Un rebond en tête du CAC 40 qui ne comble pas un mois de repli marqué
Kering gagne 3,27 % à 249,30 € en séance, se hissant ainsi en tête d'un CAC 40 quasi stable (-0,06 %). Le rebond du jour est le plus fort de l'indice, dans un marché parisien sans dynamique particulière. Il atténue partiellement le repli mensuel, qui reste néanmoins considérable à -13,54 % sur un mois, une dégradation que la hausse du jour ne compense qu'à la marge. Sur la semaine, le titre cède encore 2,44 %, ce qui illustre la persistance de la pression baissière à court terme.
Le titre reste en dessous de ses trois moyennes mobiles : la MM20 à 257,73 €, la MM50 à 258,67 € et la MM200 à 266,34 €, soit des écarts négatifs respectifs de 3,83 %, 4,18 % et 6,94 %. Le RSI à 37 se situe en zone basse sans atteindre la survente extrême, mais il témoigne de l'épuisement de la dynamique vendeur sur la séance, cohérent avec ce rebond après plusieurs journées dans le rouge. La résistance la plus proche se situe à 292,85 €, soit à plus de 18 % au-dessus du cours actuel.
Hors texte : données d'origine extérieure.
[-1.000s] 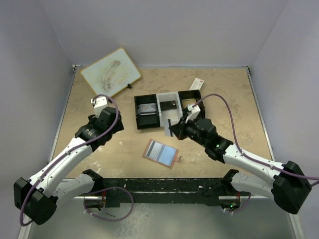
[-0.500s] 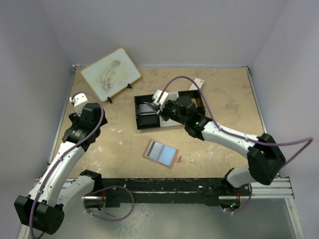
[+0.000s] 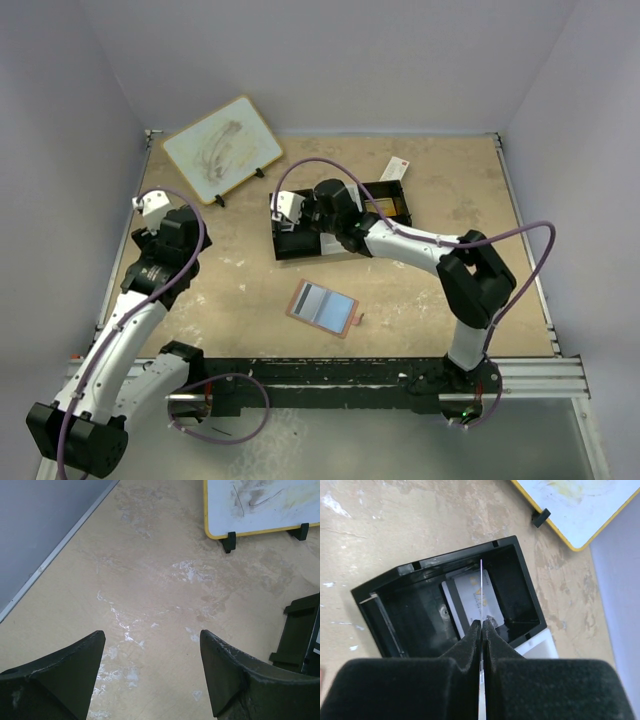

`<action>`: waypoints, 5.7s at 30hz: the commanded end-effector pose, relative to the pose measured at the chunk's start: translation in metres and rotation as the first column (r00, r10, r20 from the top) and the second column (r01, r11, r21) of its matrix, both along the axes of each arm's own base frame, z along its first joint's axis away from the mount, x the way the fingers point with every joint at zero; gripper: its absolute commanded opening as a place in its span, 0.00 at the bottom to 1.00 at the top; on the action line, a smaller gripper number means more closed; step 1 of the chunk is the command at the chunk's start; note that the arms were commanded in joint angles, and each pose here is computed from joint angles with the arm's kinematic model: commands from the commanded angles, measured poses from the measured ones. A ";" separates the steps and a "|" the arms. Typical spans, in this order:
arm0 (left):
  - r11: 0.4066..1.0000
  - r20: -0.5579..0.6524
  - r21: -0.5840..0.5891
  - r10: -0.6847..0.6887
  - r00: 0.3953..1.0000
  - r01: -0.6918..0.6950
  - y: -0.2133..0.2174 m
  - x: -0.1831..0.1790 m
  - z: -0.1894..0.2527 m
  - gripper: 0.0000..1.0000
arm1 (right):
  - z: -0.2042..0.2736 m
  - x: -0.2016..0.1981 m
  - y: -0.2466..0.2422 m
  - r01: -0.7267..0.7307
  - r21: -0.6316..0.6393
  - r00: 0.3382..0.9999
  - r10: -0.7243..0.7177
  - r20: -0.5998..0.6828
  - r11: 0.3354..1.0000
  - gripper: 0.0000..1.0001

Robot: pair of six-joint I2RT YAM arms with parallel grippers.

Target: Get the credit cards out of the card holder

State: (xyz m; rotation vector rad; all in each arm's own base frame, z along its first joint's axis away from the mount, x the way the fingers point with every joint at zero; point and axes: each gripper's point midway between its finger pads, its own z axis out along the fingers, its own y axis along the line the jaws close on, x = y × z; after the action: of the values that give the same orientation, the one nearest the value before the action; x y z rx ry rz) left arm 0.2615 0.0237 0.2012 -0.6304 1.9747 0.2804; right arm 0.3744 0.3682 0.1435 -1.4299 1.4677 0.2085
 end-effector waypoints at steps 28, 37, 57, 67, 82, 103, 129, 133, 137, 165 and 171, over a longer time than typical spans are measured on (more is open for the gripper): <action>0.999 0.080 0.010 0.037 0.996 -0.038 0.008 0.000 0.018 0.75 | -0.038 0.077 0.022 -0.021 -0.322 0.971 0.096 0.220 0.947 0.08; 1.000 0.069 0.009 0.027 0.997 -0.028 0.006 0.002 0.016 0.75 | -0.035 0.065 0.019 -0.042 -0.305 0.980 0.099 0.173 0.951 0.30; 0.999 0.072 0.009 0.032 0.997 -0.033 0.007 0.001 0.016 0.75 | -0.004 0.038 0.031 0.217 0.069 0.953 -0.196 -0.232 0.974 0.30; 1.000 0.070 0.006 0.027 0.997 -0.027 0.006 0.002 0.016 0.75 | -0.038 0.006 0.039 0.520 -0.011 0.653 -0.407 -0.639 0.854 0.00; 1.000 0.083 0.001 0.027 0.996 -0.027 0.006 0.000 0.019 0.75 | -0.084 0.012 0.023 0.682 -0.152 0.487 -0.598 -0.637 0.716 0.00; 1.000 0.075 0.000 0.017 0.997 -0.017 0.005 0.002 0.017 0.75 | -0.107 0.041 0.005 0.818 -0.066 0.445 -0.701 -0.557 0.571 0.00; 1.000 0.065 -0.003 0.008 0.998 -0.007 0.003 0.003 0.014 0.75 | -0.066 0.053 0.004 0.841 0.069 0.487 -0.697 -0.526 0.536 0.05; 1.000 0.064 -0.010 -0.011 0.998 0.012 -0.001 0.005 0.013 0.75 | 0.007 0.045 0.015 0.782 0.214 0.590 -0.586 -0.555 0.585 0.17; 0.999 0.059 -0.018 -0.030 0.998 0.031 -0.004 0.006 0.011 0.75 | 0.062 0.028 0.003 0.758 0.353 0.641 -0.521 -0.564 0.549 0.24; 0.721 -0.012 -0.486 -0.570 0.822 0.493 -0.173 0.001 -0.082 0.68 | -0.056 -0.177 -0.031 0.873 0.118 0.145 -0.022 -0.989 0.473 0.42; 0.689 -0.066 -0.505 -0.631 0.773 0.520 -0.204 -0.013 -0.103 0.53 | -0.086 -0.178 -0.038 0.906 0.015 0.054 -0.081 -0.995 0.423 0.34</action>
State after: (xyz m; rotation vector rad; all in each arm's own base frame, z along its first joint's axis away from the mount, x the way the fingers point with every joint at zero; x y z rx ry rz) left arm 0.2456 -0.1608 0.0946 -0.2155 2.4140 -0.4836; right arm 0.1890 0.3230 0.0493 0.1948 2.4373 1.0960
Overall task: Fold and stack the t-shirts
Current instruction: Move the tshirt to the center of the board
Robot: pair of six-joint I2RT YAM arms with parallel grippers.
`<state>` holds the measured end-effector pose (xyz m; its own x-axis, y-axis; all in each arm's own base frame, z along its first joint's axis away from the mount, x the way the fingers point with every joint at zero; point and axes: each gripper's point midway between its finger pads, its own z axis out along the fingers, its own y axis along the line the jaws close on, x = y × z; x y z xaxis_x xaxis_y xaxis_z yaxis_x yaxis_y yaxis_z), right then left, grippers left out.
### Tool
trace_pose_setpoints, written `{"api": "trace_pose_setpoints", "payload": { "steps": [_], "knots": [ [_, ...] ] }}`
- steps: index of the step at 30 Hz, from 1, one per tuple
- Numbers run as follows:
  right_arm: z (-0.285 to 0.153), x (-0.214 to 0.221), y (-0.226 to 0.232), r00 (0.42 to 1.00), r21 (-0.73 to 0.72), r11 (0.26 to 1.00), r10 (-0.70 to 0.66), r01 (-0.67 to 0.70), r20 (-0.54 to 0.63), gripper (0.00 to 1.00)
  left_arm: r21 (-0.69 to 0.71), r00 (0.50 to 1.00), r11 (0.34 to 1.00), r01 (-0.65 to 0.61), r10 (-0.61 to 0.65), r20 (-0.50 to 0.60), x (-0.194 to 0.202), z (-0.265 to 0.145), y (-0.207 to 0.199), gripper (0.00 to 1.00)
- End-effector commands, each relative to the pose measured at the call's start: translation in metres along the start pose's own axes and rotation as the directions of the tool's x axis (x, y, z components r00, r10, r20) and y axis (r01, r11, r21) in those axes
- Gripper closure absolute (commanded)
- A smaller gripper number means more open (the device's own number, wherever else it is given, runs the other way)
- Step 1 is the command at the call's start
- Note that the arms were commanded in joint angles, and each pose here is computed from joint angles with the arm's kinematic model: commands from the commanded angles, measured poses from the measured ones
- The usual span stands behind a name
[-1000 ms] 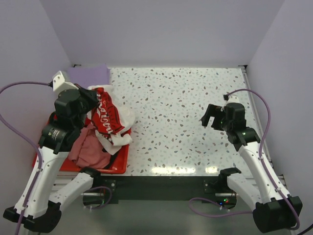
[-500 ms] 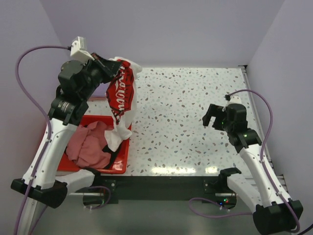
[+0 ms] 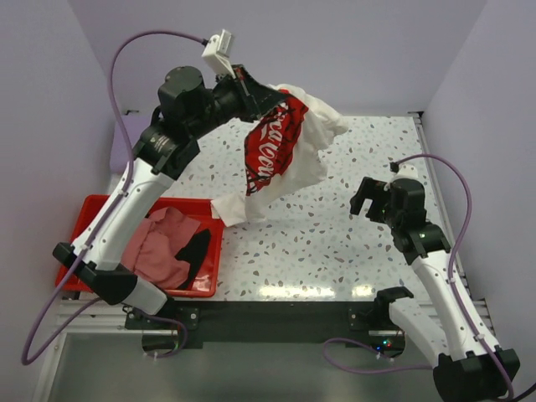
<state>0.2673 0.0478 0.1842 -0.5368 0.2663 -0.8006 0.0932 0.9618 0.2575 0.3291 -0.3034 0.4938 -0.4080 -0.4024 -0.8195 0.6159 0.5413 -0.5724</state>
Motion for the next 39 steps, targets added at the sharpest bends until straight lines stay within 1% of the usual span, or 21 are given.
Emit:
{"api": "trace_pose_setpoints", "payload": {
  "steps": [1,2,3,5,11,14,15,17,18,22,24,26,30,32,33,34,35,36,37,38,39],
  "knots": [
    [-0.001,-0.01,-0.003,0.999,0.021,1.0,0.017,-0.018,0.045,0.01,0.225,0.996,0.972,-0.061,0.046,0.072,-0.031,-0.001,-0.058,1.0],
    [-0.001,-0.009,-0.004,0.999,0.026,0.999,0.018,-0.019,0.042,0.01,0.26,0.996,0.963,-0.067,0.047,0.081,-0.032,0.0,-0.064,1.0],
    [0.0,-0.009,-0.004,0.999,0.028,0.999,0.017,-0.018,0.041,0.01,0.282,0.997,0.958,-0.06,0.044,0.061,-0.028,0.002,-0.066,1.0],
    [0.0,-0.009,-0.005,0.999,0.033,0.999,0.018,-0.02,0.041,0.01,0.286,0.997,0.957,-0.056,0.041,0.059,-0.027,0.005,-0.065,1.0],
    [-0.001,-0.01,-0.008,0.999,0.049,0.999,0.021,-0.024,0.05,0.01,0.168,0.996,0.985,-0.047,0.033,0.087,-0.017,0.022,-0.03,1.0],
    [0.0,-0.01,-0.009,0.999,0.054,0.998,0.021,-0.023,0.049,0.01,0.225,0.997,0.973,-0.045,0.028,0.075,-0.016,0.029,-0.039,1.0],
    [0.001,-0.01,-0.009,0.999,0.055,0.998,0.019,-0.022,0.047,0.01,0.253,0.999,0.967,-0.035,0.026,0.039,-0.007,0.037,-0.04,1.0],
    [0.001,-0.01,-0.009,0.999,0.059,0.998,0.021,-0.024,0.045,0.01,0.29,0.999,0.957,-0.027,0.021,0.024,-0.008,0.041,-0.048,1.0],
    [0.001,-0.009,-0.009,0.999,0.059,0.998,0.02,-0.023,0.042,0.01,0.31,1.0,0.951,-0.014,0.019,-0.014,0.002,0.048,-0.047,1.0],
    [0.0,-0.01,-0.008,0.998,0.053,0.998,0.02,-0.022,0.051,0.01,0.364,0.995,0.931,0.033,0.002,-0.095,0.02,0.055,-0.049,1.0],
    [0.0,-0.01,-0.008,0.998,0.05,0.998,0.021,-0.024,0.052,0.01,0.405,0.994,0.913,0.046,-0.001,-0.111,0.024,0.053,-0.055,1.0],
    [0.0,-0.01,-0.008,0.998,0.049,0.998,0.024,-0.026,0.052,0.01,0.411,0.994,0.911,0.044,0.002,-0.111,0.027,0.054,-0.055,1.0],
    [0.0,-0.01,-0.008,0.998,0.051,0.998,0.023,-0.026,0.052,0.01,0.307,0.997,0.952,0.004,0.019,-0.071,0.034,0.068,-0.033,1.0],
    [-0.001,-0.01,-0.009,0.998,0.057,0.998,0.023,-0.026,0.055,0.01,0.257,0.995,0.966,-0.01,0.036,-0.094,0.049,0.078,-0.014,0.99],
    [-0.001,-0.01,-0.01,0.998,0.059,0.998,0.025,-0.028,0.056,0.01,0.202,0.993,0.979,-0.007,0.031,-0.116,0.062,0.091,0.006,0.98],
    [-0.001,-0.012,-0.01,0.998,0.062,0.998,0.025,-0.029,0.062,0.01,0.178,0.991,0.983,-0.034,0.057,-0.123,0.068,0.097,0.015,0.97],
    [0.0,-0.01,-0.011,0.998,0.063,0.998,0.025,-0.029,0.059,0.01,0.143,0.985,0.989,-0.039,0.062,-0.158,0.08,0.104,0.028,0.96],
    [0.0,-0.011,-0.01,0.998,0.061,0.998,0.023,-0.027,0.061,0.01,0.072,0.981,0.996,-0.045,0.058,-0.186,0.098,0.12,0.055,0.96],
    [0.001,-0.01,-0.01,0.998,0.061,0.998,0.024,-0.027,0.055,0.01,0.048,0.979,0.995,-0.092,0.099,-0.181,0.098,0.128,0.065,0.96],
    [0.001,-0.011,-0.009,0.998,0.059,0.998,0.021,-0.024,0.054,0.01,0.004,0.973,0.993,-0.116,0.114,-0.202,0.107,0.134,0.08,0.94],
    [0.001,-0.009,-0.01,0.999,0.06,0.998,0.02,-0.023,0.048,0.01,-0.078,0.966,0.986,-0.148,0.127,-0.226,0.124,0.147,0.112,0.91]
  ]
}}
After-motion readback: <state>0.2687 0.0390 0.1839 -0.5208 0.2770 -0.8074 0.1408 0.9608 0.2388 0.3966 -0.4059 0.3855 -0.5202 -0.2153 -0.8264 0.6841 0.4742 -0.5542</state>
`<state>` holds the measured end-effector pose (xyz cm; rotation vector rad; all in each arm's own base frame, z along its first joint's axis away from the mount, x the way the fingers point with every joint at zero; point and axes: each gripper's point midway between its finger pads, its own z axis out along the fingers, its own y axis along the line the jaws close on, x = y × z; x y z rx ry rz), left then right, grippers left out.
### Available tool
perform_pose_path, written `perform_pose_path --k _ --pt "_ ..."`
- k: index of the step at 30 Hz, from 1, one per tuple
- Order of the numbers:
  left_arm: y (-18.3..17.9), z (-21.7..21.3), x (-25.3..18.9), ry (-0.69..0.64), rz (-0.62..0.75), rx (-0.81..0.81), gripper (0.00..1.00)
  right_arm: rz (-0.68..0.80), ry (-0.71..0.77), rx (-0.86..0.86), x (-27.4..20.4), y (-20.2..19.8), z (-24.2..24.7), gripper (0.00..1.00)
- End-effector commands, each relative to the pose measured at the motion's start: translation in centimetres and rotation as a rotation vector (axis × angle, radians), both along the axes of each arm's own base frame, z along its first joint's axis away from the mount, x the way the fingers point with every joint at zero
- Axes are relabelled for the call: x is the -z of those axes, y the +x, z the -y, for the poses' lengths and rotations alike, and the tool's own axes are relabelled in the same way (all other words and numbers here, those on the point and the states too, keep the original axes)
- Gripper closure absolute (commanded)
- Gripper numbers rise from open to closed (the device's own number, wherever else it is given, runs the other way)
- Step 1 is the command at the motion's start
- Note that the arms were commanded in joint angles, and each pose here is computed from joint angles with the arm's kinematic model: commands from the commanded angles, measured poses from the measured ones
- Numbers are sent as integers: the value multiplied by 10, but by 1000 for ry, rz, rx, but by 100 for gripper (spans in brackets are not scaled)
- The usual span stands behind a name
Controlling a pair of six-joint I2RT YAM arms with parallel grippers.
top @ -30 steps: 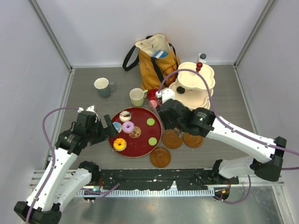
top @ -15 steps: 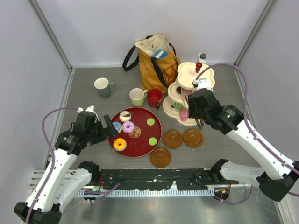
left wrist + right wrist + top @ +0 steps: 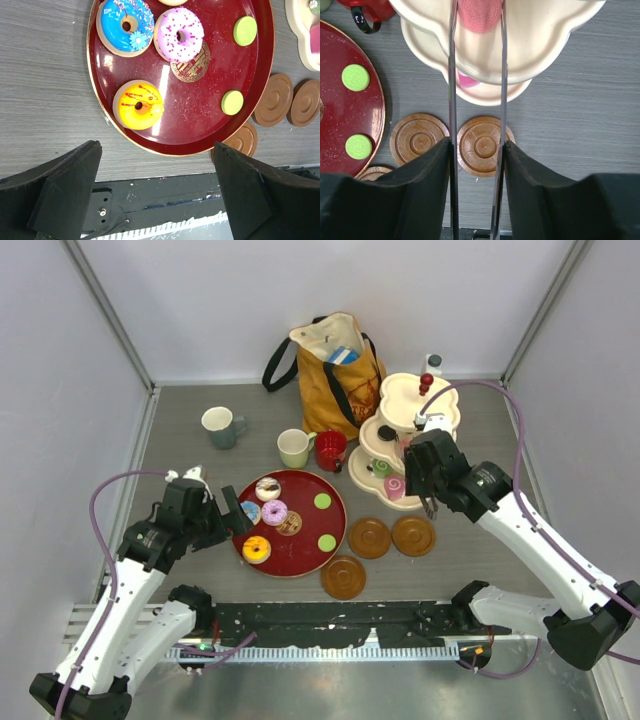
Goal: Serve the afternoon tea
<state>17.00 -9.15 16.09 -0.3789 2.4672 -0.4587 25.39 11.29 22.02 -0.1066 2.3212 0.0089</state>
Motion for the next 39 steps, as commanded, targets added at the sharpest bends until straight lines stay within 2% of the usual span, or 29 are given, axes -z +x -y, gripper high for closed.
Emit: perform_pose_path --k 1,6,11,22,28,32,39 --pt "7 0 -5 -1 29 -4 0 41 40 6 -11 4 -3 47" --pt "7 0 -4 -1 25 -6 0 80 70 5 -25 3 -2 39" --pt "7 0 -4 0 29 -7 0 102 96 -18 -36 -2 -3 38" --pt "6 0 -4 -2 28 -10 0 125 236 -318 -55 -28 -42 40" --pt "7 0 -4 -2 28 -12 0 113 308 -520 -58 -52 -87 41" --pt "7 0 -4 -3 26 -13 0 81 258 -571 -45 -63 -114 41" --pt "6 -1 -4 -5 29 -14 0 -22 153 -480 -4 -59 -138 41"
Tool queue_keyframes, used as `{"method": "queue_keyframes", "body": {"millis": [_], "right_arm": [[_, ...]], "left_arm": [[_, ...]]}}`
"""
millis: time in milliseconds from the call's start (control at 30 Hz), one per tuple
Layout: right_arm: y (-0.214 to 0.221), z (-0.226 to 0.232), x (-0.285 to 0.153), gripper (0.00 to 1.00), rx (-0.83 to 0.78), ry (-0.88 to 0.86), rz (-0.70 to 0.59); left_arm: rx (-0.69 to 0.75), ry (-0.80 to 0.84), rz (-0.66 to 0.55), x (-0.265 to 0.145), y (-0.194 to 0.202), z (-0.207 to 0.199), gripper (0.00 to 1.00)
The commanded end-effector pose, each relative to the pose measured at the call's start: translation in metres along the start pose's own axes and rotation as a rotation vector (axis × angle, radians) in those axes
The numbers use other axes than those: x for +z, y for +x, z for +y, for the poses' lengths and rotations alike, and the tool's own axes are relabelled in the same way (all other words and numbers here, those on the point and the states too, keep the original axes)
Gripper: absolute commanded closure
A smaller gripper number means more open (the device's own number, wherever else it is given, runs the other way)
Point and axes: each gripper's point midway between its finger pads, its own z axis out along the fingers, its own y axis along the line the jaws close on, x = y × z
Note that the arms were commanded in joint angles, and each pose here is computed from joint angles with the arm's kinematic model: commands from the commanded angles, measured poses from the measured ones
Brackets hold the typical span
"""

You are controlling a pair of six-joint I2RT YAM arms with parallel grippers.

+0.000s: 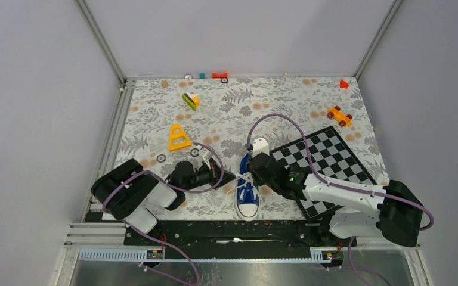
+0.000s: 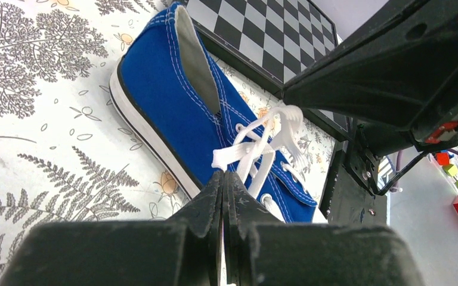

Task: Tie the shoes
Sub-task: Cross the shoelace with the shoelace, then tie the shoelace on the shoe.

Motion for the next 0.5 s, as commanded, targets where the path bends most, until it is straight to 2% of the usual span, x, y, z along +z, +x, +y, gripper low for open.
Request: {"method": "queue_keyframes", "body": {"millis": [0,233,300,433,467], "right_arm": [[-0.015,-0.009,0.002,1.0,0.012,0.057,-0.061],[-0.008,-0.009,0.004,1.0,0.019,0.044,-0.044],[-0.006,-0.002,0.004,1.0,0.033,-0.008,-0.04],[-0.004,0.008,0.008,0.99,0.165,-0.138,-0.007],[-0.003,0.011,0.008,0.91,0.203,-0.178,0.004]], "left_arm": [[0.032,0.053,-0.077,-0.007,-0.018,-0.015,1.0],[0.018,0.027,-0.075,-0.014,-0.013,-0.012,1.0],[0.013,0.03,-0.074,-0.015,-0.012,-0.012,1.0],[0.007,0.036,-0.075,-0.013,-0.012,-0.013,1.0],[0.005,0.037,-0.074,-0.012,-0.011,-0.012,1.0]]}}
Rothschild dégrade l'avis sur Kering et abaisse son objectif à 225,76 €
Dans ce contexte, l'avis des analystes se durcit encore sur la valeur. Rothschild & Co Redburn a abaissé son opinion sur Kering de « neutre » à « vendre » le 7 septembre, tout en révisant son objectif de cours de 235,00 € à 225,76 €, soit un potentiel de baisse de près de 9 % par rapport au cours actuel. Cette dégradation intervient dans un contexte fondamental difficile : lors de la publication des résultats du S1 2026 le 29 juillet, le groupe avait fait état d'un recul du chiffre d'affaires de Gucci de 5 % en comparable et d'une chute du résultat net part du groupe de 60 % à 189 millions d'euros.
Le secteur reste globalement sous pression en Chine, premier marché du luxe mondial, où les ventes de bijouterie affichent un recul de 10,1 % en glissement annuel en juillet 2026 selon les données officielles NBS. En revanche, les résultats semestriels avaient mis en avant la cession de Kering Beauté, qui a permis de réduire l'endettement net de 4,7 milliards d'euros, et la progression de Kering Jewelry de 20 % en comparable. Le prochain signal pour le titre viendra du test de son support à 241,40 €, au contact duquel il cotait encore la veille.